オネエの歴史からカミングアウト法まで! 日曜のジャニーズ番組で「オネエ特集」

2013/03/19 11:45
『スクール革命!』(日本テレビ系)
公式サイトより

 今回ツッコませていただくのは、IKKO、KABA.ちゃん、おぎやはぎ・小木博明、バナナマン・日村勇紀、米良美一が出演した『とんねるずのみなさんのおかげでした』(フジテレビ系)の「いい旅オネエ気分 春らんまん房総半島の旅!」(3月14日放送分)と、クリス松村とKABA.ちゃんが出演した『スクール革命』(日本テレビ系、3月10日放送分)。

 同じオネエネタでも、これほどアプローチが違うのかと感心してしまう好対照な2番組だった。

 まず「いい旅オネエ気分」の方は、観光スポットで食べ歩きなどをする内容だったが、不思議なことに、オネエ感はほぼゼロ! 途中からは単なるオッサン同士の旅のようでもあり、女装したとんねるずが好きな友達を誘って旅行したら、たまたまオネエばかりが集まってしまっただけのようにも見えた。実にナチュラルな友達同士のプライベート旅行である。

 一方、『スクール革命!』の方は、「オネエの歴史」から始まって、世界のオネエニュースを各種紹介したり、サンドウィッチマンが「ネクストブレークおネエ」を紹介したりと、異様なほどの気合の入り様である。しかも、番組冒頭で掲げたテーマは「男の娘(おとこのこ)」=「男性でありながら女性にしか見えない容姿と内面を持つ者」。ご丁寧に「おネエ」と説明しながらも、講師は先述の通り、クリスとKABA.ちゃんなのだから、出発点から大きく間違っている。内容を簡単にご紹介したい。

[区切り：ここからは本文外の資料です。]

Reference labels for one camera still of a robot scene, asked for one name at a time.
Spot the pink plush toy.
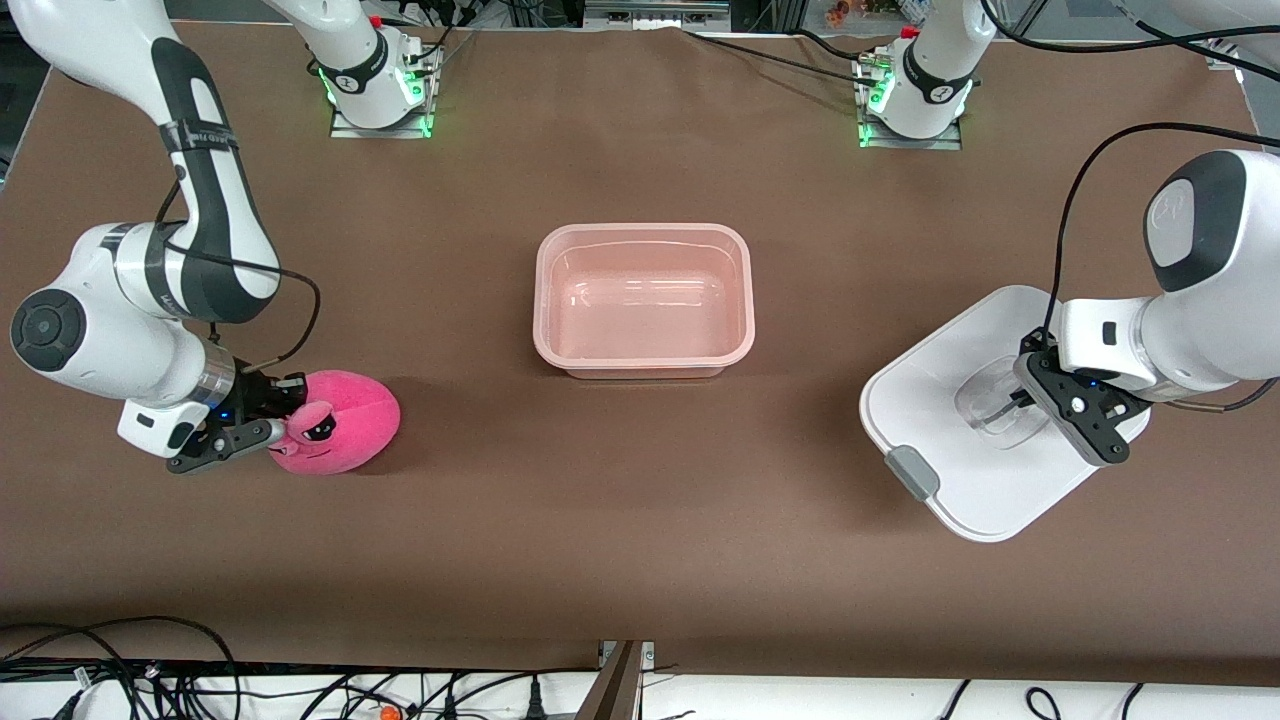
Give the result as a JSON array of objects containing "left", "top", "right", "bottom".
[{"left": 265, "top": 370, "right": 402, "bottom": 476}]

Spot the white box lid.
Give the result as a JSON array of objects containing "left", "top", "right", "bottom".
[{"left": 858, "top": 285, "right": 1151, "bottom": 544}]

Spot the pink plastic box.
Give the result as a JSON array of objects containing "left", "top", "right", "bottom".
[{"left": 533, "top": 222, "right": 756, "bottom": 380}]

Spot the white ledge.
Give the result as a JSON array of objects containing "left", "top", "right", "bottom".
[{"left": 0, "top": 668, "right": 1280, "bottom": 720}]

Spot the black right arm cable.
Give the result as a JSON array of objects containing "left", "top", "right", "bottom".
[{"left": 155, "top": 165, "right": 323, "bottom": 373}]

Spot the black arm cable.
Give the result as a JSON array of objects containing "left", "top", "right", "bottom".
[
  {"left": 1043, "top": 122, "right": 1280, "bottom": 413},
  {"left": 155, "top": 165, "right": 323, "bottom": 373}
]

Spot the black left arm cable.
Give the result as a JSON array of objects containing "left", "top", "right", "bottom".
[{"left": 1043, "top": 122, "right": 1280, "bottom": 413}]

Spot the black looped cable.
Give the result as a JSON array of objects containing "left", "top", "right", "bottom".
[{"left": 0, "top": 617, "right": 241, "bottom": 720}]

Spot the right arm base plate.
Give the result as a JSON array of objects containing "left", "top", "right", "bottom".
[{"left": 330, "top": 45, "right": 441, "bottom": 139}]

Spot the black cable on table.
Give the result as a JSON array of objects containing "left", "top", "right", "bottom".
[{"left": 685, "top": 30, "right": 881, "bottom": 86}]

■「オネエの歴史」、「第一次ブーム」は美川憲一のオネエになり始めの頃(1972年『NHK紅白歌合戦』に、淡いピンクの衣装+オネエっぽいマイクの持ち方で登場)や、カルーセル麻紀の「芸能人初、女性になる手術をした」(73年)こと。ピーターや美輪明宏は入らないのかという疑問はさておき、「青春の貴公子」をキャッチコピーとして世に出た美川憲一の「端境期」を見るのは、ちょっと貴重な気がする。ちなみに、「第二次ブーム」では『天才・たけしの元気が出るテレビ!!』(日本テレビ系)からブレイクした日出郎が、「第三次ブーム」ではIKKOさん(2007年「どんだけぇ~」がオネエ初流行語大賞トップ10入り)、はるな愛(09年ミス・インターナショナル・クイーンで日本人初グランプリ受賞)、マツコ・デラックスやミッツ・マングローブ(11年「女装家」オネエ登場)が挙げられた。

■はるな愛の「エアあやや」は、ポリープの手術で声を出せない時に生まれたものという豆知識も説明。


■クリス松村がオネエに目覚めたのは、通学電車の中で、「満員電車で押し潰されそうになる自分をサラリーマンたちが囲み、守ってくれる姿にキュンとした」ことというエピソードも。さらに驚いたのは、KABA.ちゃん個人の歴史において、ある人物が深く関わっていることだった。その人物は、タモリだ。

■96年にdosでデビューした当時、しゃべるとオネエであることがバレるので「しゃべるな」と関係者に言われていた。オネエ言葉の封印ストレスで高熱も出したが、そんな中、唯一気づいていたのがタモリ。『ミュージックステーション』(テレビ朝日系)出演の際、何かに気づき、しゃべらせようとちょいちょい話題を振ってきた。

■KABA.ちゃんが突然、オネエのカミングアウトをしてしまったのは、『笑っていいとも!』(フジテレビ系)の「テレフォンショッキング」出演時。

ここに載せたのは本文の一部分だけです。